§ What you are asked to do
Once the pictures are set aside, reproduce all of the records exactly.
*** Opening of Supplied material ***
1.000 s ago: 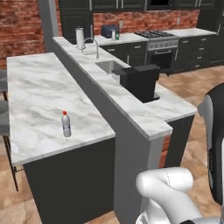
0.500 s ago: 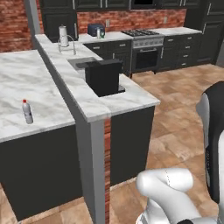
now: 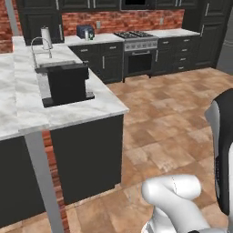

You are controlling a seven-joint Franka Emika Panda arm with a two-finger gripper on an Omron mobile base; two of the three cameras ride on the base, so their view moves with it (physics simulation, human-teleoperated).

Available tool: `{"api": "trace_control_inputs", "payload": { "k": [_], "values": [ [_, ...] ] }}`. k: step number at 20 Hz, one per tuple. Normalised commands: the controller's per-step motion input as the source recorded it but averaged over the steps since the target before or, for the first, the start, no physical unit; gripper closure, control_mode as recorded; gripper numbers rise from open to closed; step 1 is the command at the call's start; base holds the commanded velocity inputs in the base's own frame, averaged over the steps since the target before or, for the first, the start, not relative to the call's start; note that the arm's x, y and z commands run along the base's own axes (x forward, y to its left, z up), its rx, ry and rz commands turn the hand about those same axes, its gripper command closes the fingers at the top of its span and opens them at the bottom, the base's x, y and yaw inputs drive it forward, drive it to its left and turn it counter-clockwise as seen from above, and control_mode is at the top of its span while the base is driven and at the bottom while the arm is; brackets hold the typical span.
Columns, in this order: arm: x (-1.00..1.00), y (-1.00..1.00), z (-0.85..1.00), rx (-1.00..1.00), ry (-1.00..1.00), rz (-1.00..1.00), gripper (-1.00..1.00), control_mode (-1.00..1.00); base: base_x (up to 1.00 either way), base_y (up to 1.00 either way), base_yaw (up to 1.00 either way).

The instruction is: Move the drinks to the dining counter.

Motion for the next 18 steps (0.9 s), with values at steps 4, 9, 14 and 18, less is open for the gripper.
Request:
{"api": "trace_control_inputs", "payload": {
  "k": [4, 9, 14, 18],
  "values": [
    [0.0, 0.0, 0.0, 0.0, 0.0, 0.0, -1.0, 1.0, 0.81, -1.0, 0.1],
    [0.0, 0.0, 0.0, 0.0, 0.0, 0.0, -1.0, 1.0, 0.86, -1.0, 0.1],
    [0.0, 0.0, 0.0, 0.0, 0.0, 0.0, -1.0, 1.0, 0.99, -1.0, 0.17],
    [0.0, 0.0, 0.0, 0.0, 0.0, 0.0, -1.0, 1.0, 1.0, -1.0, 0.18]
  ]
}}
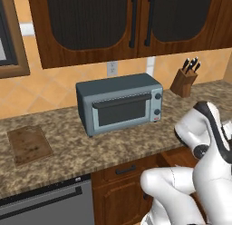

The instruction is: Pick up the knife from the drawer and place it on the cutting board. Then place the meat from the plate to the cutting board.

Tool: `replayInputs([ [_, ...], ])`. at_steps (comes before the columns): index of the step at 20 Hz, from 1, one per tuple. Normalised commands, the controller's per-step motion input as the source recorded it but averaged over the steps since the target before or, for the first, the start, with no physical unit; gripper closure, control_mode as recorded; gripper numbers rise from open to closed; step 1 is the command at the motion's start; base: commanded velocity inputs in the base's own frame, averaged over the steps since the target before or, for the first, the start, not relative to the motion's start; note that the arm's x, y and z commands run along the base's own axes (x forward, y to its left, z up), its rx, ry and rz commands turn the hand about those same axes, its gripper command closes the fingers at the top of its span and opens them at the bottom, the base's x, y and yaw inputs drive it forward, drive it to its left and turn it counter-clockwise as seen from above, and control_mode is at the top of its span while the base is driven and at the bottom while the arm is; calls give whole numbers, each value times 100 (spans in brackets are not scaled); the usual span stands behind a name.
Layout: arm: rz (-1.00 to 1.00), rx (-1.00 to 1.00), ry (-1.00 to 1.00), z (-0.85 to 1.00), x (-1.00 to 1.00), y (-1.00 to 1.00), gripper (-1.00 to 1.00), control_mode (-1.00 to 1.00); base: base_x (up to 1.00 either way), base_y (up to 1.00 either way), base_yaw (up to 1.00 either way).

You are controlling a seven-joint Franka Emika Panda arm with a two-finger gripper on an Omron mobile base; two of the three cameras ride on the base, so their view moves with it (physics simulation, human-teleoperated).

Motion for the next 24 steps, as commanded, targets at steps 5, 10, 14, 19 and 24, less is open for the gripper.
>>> replayInputs([
  [5, 1, -61, 0, 56, -52, -38, -100, -100, 0, 0, 0],
  [10, 13, -74, 8, 47, -45, -12, -100, -100, 0, 0, 0],
  [14, 13, -57, 35, 77, -28, 0, -100, -100, 0, 0, 0],
  [19, 6, -40, 50, 92, -12, 9, -100, -100, 0, 0, 0],
  [24, 0, 2, 64, 49, 0, 35, -100, -100, 0, 0, 0],
])
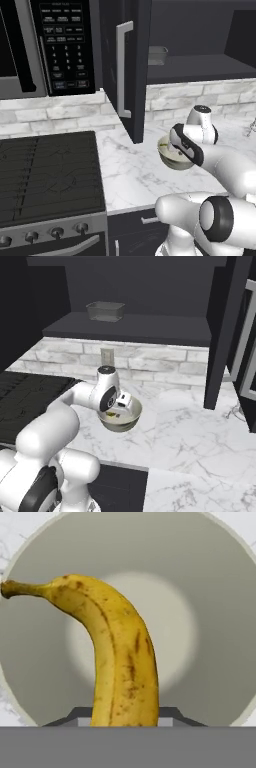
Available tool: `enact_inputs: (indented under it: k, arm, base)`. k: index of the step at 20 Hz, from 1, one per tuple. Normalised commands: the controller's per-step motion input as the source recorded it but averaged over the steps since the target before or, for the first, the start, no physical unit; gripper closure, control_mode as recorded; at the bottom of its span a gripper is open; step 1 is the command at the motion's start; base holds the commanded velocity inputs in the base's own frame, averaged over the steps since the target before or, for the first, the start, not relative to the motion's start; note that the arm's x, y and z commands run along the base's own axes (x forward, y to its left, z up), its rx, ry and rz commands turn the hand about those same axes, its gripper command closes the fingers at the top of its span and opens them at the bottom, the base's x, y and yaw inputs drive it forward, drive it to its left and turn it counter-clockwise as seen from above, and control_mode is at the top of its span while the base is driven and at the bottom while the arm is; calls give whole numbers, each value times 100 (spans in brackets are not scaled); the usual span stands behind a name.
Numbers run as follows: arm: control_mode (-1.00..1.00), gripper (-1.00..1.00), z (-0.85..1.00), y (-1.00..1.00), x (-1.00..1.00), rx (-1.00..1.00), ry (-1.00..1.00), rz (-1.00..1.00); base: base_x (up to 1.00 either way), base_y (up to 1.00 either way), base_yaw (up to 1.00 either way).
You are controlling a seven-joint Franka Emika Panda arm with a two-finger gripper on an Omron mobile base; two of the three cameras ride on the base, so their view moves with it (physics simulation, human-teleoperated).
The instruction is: Pick the banana from the cabinet and place it in the bowl. Then pick the bowl and place it in the sink. Then turn on the sink facuet.
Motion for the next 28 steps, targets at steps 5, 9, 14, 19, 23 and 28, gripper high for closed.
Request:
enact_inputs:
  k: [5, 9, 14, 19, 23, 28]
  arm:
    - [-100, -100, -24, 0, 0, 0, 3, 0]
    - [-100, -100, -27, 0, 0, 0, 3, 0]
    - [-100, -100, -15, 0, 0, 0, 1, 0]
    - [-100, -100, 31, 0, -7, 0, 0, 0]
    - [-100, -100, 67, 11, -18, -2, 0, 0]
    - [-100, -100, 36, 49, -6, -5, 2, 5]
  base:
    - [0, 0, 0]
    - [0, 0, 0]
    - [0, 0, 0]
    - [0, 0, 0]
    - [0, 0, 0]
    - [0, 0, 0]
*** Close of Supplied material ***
§ Completed task
1.000 s ago: 
0.500 s ago: 
now: 

You are controlling a seven-joint Franka Emika Panda arm with a two-finger gripper on an Omron mobile base; two of the three cameras ride on the base, so their view moves with it (physics simulation, human-teleoperated).

Available tool: `{"api": "trace_control_inputs", "payload": { "k": [_], "values": [ [_, ...] ] }}`. k: step number at 20 Hz, one per tuple. Normalised commands: the controller's per-step motion input as the source recorded it but averaged over the steps since the target before or, for the first, the start, no physical unit; gripper closure, control_mode as recorded; gripper numbers rise from open to closed; step 1 is the command at the call's start; base holds the commanded velocity inputs in the base's own frame, averaged over the steps since the target before or, for the first, the start, not relative to the call's start; note that the arm's x, y and z commands run along the base's own axes (x forward, y to its left, z up), its rx, ry and rz commands turn the hand about those same axes, its gripper command closes the fingers at the top of its span and opens them at the bottom, the base's x, y and yaw inputs drive it forward, drive it to its left and turn it counter-clockwise as seen from above, and control_mode is at the top of its span while the base is driven and at the bottom while the arm is; brackets hold the typical span.
Columns, in this order: arm: x (-1.00..1.00), y (-1.00..1.00), z (-0.85..1.00), rx (-1.00..1.00), ry (-1.00..1.00), rz (-1.00..1.00), gripper (-1.00..1.00), control_mode (-1.00..1.00); base: base_x (up to 1.00 either way), base_y (up to 1.00 either way), base_yaw (up to 1.00 either way).

The instruction is: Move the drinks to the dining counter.

Motion for the next 18 steps (0.9 s), with values at steps 4, 9, 14 and 18, less is open for the gripper.
Request:
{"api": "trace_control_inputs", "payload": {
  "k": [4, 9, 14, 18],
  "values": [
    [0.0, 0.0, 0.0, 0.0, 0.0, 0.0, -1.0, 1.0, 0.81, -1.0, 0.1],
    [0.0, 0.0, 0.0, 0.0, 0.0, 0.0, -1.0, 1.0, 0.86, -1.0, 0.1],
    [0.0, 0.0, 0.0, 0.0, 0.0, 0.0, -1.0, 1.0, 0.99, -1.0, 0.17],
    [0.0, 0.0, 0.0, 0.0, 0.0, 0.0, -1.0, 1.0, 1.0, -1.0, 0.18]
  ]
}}

The instruction is: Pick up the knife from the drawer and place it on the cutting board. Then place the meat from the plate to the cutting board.

Tool: `replayInputs([ [_, ...], ])`. at_steps (comes before the columns): index of the step at 20 Hz, from 1, one per tuple. Normalised commands, the controller's per-step motion input as the source recorded it but averaged over the steps since the target before or, for the first, the start, with no physical unit; gripper closure, control_mode as recorded; gripper numbers rise from open to closed; step 1 is the command at the motion's start; base: commanded velocity inputs in the base's own frame, averaged over the steps since the target before or, for the first, the start, not relative to the motion's start; note that the arm's x, y and z commands run along the base's own axes (x forward, y to its left, z up), its rx, ry and rz commands turn the hand about those same axes, its gripper command closes the fingers at the top of its span and opens them at the bottom, the base's x, y and yaw inputs drive it forward, drive it to its left and turn it counter-clockwise as seen from above, and control_mode is at the top of its span while the base is driven and at the bottom while the arm is; calls give whole numbers, each value times 100 (spans in brackets are not scaled); the usual span stands behind a name.
Layout: arm: rz (-1.00 to 1.00), rx (-1.00 to 1.00), ry (-1.00 to 1.00), z (-0.85 to 1.00), x (-1.00 to 1.00), y (-1.00 to 1.00), gripper (-1.00 to 1.00), control_mode (-1.00 to 1.00); base: base_x (up to 1.00 either way), base_y (up to 1.00 either way), base_yaw (up to 1.00 either way).

You are controlling a seven-joint Franka Emika Panda arm with a two-finger gripper on an Omron mobile base; two of the three cameras ride on the base, so their view moves with it (physics simulation, human-teleoperated).

Motion for the next 24 steps, as commanded, targets at steps 5, 10, 14, 19 and 24, less is open for the gripper.
>>> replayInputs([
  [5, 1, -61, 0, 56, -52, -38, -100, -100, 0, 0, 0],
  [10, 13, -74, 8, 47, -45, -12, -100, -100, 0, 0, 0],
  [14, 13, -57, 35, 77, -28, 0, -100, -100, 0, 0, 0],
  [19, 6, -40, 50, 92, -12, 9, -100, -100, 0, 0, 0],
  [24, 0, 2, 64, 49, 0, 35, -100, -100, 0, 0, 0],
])
Available tool: `enact_inputs: (indented under it: k, arm, base)`. k: index of the step at 20 Hz, from 1, one per tuple. Normalised commands: the controller's per-step motion input as the source recorded it but averaged over the steps since the target before or, for the first, the start, no physical unit; gripper closure, control_mode as recorded; at the bottom of its span a gripper is open; step 1 is the command at the motion's start; base holds the commanded velocity inputs in the base's own frame, averaged over the steps since the target before or, for the first, the start, not relative to the motion's start; note that the arm's x, y and z commands run along the base's own axes (x forward, y to its left, z up), its rx, ry and rz commands turn the hand about those same axes, its gripper command closes the fingers at the top of its span and opens them at the bottom, the base's x, y and yaw inputs drive it forward, drive it to its left and turn it counter-clockwise as seen from above, and control_mode is at the top of its span while the base is driven and at the bottom while the arm is; calls give whole numbers, each value times 100 (spans in brackets are not scaled); the usual span stands behind a name.
Numbers run as follows: arm: control_mode (-1.00..1.00), gripper (-1.00..1.00), z (-0.85..1.00), y (-1.00..1.00), x (-1.00..1.00), rx (-1.00..1.00), ry (-1.00..1.00), rz (-1.00..1.00); base: base_x (up to 1.00 either way), base_y (up to 1.00 either way), base_yaw (up to 1.00 either way).
You are controlling a seven-joint Franka Emika Panda arm with a two-finger gripper on an Omron mobile base; two of the three cameras ride on the base, so their view moves with it (physics simulation, human-teleoperated).
The instruction is: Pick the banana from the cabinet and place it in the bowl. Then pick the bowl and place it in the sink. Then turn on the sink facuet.
Motion for the next 28 steps, targets at steps 5, 9, 14, 19, 23 and 28, gripper high for closed.
Request:
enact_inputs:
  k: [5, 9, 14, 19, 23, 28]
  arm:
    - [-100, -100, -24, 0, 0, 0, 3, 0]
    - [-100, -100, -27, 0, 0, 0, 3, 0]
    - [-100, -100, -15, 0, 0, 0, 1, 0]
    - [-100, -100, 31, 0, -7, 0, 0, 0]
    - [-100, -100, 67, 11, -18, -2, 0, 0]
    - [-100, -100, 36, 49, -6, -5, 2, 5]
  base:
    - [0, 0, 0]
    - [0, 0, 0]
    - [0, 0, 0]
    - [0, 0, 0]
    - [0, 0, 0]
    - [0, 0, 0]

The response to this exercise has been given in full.